▸ **BRIEF**:
In the lines below, count those containing the word "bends" and give the number alone.
[Opening EXERCISE INPUT section]
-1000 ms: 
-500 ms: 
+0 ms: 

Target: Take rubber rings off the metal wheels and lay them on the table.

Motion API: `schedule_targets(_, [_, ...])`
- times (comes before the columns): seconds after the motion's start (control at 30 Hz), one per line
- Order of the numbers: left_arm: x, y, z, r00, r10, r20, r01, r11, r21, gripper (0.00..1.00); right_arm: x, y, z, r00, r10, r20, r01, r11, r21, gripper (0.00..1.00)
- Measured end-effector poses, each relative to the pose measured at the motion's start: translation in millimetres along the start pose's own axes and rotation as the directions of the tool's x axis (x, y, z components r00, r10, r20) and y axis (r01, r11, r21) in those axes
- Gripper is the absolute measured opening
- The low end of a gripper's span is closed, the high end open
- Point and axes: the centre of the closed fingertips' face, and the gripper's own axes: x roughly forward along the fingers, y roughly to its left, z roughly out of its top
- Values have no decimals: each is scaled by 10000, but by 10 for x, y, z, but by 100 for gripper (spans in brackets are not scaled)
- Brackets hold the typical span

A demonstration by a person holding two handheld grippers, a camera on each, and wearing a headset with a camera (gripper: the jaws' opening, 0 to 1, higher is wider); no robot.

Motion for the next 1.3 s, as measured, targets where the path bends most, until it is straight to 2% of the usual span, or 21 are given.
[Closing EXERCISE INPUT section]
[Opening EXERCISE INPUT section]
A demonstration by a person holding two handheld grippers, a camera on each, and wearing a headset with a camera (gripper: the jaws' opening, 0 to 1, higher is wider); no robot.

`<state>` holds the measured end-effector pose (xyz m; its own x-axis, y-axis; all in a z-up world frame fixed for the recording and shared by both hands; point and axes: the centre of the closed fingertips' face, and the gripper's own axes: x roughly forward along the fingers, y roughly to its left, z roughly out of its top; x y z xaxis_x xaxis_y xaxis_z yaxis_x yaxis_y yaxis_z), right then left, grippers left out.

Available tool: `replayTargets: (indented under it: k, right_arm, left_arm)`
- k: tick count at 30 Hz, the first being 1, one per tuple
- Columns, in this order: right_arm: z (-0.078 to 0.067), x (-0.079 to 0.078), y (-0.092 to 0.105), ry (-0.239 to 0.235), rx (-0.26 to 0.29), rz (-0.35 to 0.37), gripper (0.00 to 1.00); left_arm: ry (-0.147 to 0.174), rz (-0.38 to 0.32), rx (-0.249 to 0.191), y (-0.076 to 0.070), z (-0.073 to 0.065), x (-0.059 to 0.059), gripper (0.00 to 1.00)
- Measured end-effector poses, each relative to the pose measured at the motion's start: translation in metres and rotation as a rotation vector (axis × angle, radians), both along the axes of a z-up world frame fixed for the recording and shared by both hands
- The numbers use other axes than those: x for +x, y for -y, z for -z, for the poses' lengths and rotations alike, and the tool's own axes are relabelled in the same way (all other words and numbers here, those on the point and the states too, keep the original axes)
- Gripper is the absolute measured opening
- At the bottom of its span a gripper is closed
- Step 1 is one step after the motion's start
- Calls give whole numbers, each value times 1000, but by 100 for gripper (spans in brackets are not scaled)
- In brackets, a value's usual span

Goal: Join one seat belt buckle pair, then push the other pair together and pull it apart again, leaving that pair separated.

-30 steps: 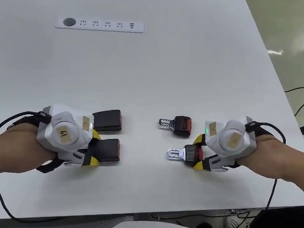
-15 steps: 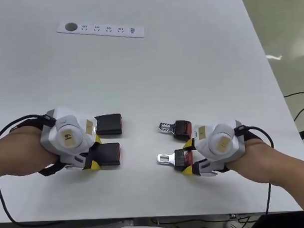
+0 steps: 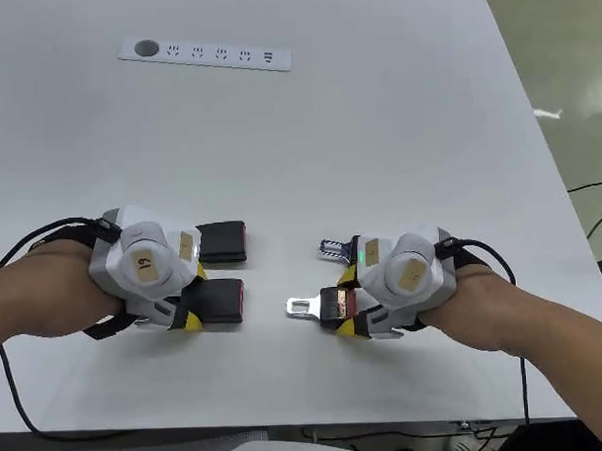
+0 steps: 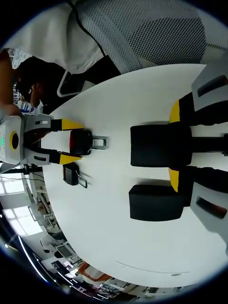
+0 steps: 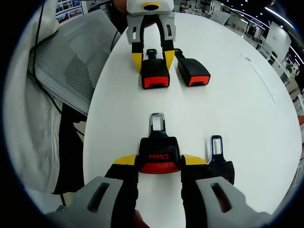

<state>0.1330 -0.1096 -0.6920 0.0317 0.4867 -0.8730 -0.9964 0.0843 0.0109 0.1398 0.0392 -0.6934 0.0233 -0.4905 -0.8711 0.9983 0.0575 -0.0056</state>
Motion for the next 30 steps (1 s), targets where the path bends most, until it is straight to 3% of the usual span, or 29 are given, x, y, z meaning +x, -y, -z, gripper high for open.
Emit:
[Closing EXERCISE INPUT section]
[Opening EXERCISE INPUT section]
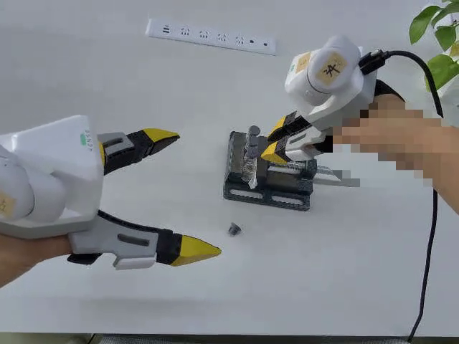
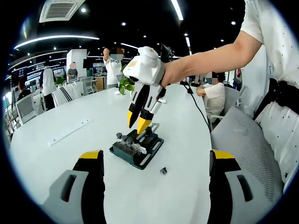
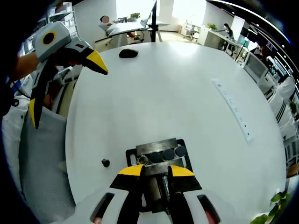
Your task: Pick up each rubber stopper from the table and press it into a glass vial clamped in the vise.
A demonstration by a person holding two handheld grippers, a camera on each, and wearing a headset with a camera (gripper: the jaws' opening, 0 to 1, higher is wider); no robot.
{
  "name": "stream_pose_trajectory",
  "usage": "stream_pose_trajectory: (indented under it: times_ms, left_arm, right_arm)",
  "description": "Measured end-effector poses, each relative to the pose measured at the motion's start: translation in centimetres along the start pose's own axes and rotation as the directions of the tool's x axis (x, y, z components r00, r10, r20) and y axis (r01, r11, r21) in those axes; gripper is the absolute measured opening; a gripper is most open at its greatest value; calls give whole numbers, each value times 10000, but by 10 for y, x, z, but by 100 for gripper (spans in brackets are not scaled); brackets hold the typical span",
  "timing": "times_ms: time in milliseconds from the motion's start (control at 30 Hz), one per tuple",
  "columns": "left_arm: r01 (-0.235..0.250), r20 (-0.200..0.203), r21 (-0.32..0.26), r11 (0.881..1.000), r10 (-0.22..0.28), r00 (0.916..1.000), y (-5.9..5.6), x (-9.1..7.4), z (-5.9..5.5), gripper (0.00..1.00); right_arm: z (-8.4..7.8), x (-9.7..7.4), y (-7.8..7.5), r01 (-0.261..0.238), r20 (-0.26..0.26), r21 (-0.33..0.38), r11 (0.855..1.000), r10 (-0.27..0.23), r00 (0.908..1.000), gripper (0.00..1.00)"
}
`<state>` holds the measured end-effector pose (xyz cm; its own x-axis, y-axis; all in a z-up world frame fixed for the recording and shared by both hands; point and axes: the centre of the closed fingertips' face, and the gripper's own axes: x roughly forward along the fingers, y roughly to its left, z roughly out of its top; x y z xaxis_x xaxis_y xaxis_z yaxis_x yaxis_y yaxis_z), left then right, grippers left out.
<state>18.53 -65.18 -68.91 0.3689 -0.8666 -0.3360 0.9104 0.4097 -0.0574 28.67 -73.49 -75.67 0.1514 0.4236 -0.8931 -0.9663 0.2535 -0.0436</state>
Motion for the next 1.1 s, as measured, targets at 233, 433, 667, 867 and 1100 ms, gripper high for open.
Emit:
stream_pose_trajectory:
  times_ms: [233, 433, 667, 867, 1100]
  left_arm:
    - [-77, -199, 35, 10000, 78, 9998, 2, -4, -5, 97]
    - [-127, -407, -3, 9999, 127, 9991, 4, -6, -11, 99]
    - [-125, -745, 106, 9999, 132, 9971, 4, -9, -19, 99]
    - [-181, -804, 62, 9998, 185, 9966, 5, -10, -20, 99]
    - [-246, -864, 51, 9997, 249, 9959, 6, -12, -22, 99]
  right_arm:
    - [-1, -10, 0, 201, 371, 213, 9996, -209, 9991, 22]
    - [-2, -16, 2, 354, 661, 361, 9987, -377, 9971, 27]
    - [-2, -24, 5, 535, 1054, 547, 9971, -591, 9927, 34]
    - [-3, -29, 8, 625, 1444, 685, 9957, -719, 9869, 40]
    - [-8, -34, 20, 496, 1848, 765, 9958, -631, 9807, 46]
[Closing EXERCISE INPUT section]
▸ **ANSWER FOR THE TASK**:
2